* EXERCISE
Give the number of lines below that contain "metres", with no other output.

+++ COLLECTED DATA

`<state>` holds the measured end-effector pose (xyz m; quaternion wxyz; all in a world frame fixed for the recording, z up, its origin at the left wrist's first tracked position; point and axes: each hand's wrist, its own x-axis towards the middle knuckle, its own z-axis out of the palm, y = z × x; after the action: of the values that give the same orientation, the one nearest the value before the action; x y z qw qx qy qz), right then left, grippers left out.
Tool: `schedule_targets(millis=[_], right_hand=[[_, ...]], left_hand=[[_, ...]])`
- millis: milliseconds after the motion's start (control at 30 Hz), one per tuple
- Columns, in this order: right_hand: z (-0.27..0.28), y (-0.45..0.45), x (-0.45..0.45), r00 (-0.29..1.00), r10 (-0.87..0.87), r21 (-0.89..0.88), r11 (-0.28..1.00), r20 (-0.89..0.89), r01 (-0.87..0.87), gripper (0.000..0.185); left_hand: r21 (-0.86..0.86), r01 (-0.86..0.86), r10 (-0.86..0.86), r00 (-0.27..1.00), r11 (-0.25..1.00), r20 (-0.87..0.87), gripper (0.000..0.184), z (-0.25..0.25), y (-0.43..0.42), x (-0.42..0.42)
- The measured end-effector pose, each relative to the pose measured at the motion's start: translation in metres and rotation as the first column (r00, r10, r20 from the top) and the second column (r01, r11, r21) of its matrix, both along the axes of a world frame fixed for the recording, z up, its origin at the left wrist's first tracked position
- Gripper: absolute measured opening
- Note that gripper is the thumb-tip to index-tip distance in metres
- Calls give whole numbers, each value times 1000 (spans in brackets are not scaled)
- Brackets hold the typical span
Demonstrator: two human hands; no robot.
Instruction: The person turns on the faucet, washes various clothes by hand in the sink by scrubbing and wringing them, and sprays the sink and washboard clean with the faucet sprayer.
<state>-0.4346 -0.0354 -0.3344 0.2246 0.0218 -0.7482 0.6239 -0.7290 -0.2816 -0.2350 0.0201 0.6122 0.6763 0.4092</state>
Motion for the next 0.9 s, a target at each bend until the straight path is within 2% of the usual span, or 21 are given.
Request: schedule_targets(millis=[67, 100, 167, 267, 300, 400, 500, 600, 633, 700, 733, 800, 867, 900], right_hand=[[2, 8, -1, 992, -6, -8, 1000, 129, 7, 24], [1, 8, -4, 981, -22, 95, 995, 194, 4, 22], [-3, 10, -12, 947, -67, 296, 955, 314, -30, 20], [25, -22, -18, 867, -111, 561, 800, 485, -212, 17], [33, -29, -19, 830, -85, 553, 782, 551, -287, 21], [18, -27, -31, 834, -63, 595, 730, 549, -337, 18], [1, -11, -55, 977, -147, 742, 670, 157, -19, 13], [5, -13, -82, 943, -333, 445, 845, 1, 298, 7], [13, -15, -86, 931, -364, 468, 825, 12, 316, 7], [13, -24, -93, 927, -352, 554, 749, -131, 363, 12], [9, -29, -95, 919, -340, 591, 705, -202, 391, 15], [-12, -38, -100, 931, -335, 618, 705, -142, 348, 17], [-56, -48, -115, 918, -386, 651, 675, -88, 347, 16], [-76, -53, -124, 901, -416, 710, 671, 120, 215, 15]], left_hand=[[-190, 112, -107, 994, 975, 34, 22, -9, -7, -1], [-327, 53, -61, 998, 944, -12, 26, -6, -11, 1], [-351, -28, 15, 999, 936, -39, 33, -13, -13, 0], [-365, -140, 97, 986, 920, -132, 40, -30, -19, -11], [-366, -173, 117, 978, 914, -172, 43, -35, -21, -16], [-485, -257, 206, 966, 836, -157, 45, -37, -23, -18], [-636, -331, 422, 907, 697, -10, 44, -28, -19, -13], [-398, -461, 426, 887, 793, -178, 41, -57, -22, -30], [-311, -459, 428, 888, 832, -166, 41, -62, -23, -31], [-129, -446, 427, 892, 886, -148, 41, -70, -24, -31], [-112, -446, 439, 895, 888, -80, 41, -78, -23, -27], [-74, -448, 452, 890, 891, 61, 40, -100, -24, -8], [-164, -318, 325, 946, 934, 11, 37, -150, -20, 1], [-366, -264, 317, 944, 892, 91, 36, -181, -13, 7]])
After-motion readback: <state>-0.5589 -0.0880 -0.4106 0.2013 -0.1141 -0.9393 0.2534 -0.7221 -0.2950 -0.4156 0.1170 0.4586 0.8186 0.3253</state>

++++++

* ANSWER SPACE
2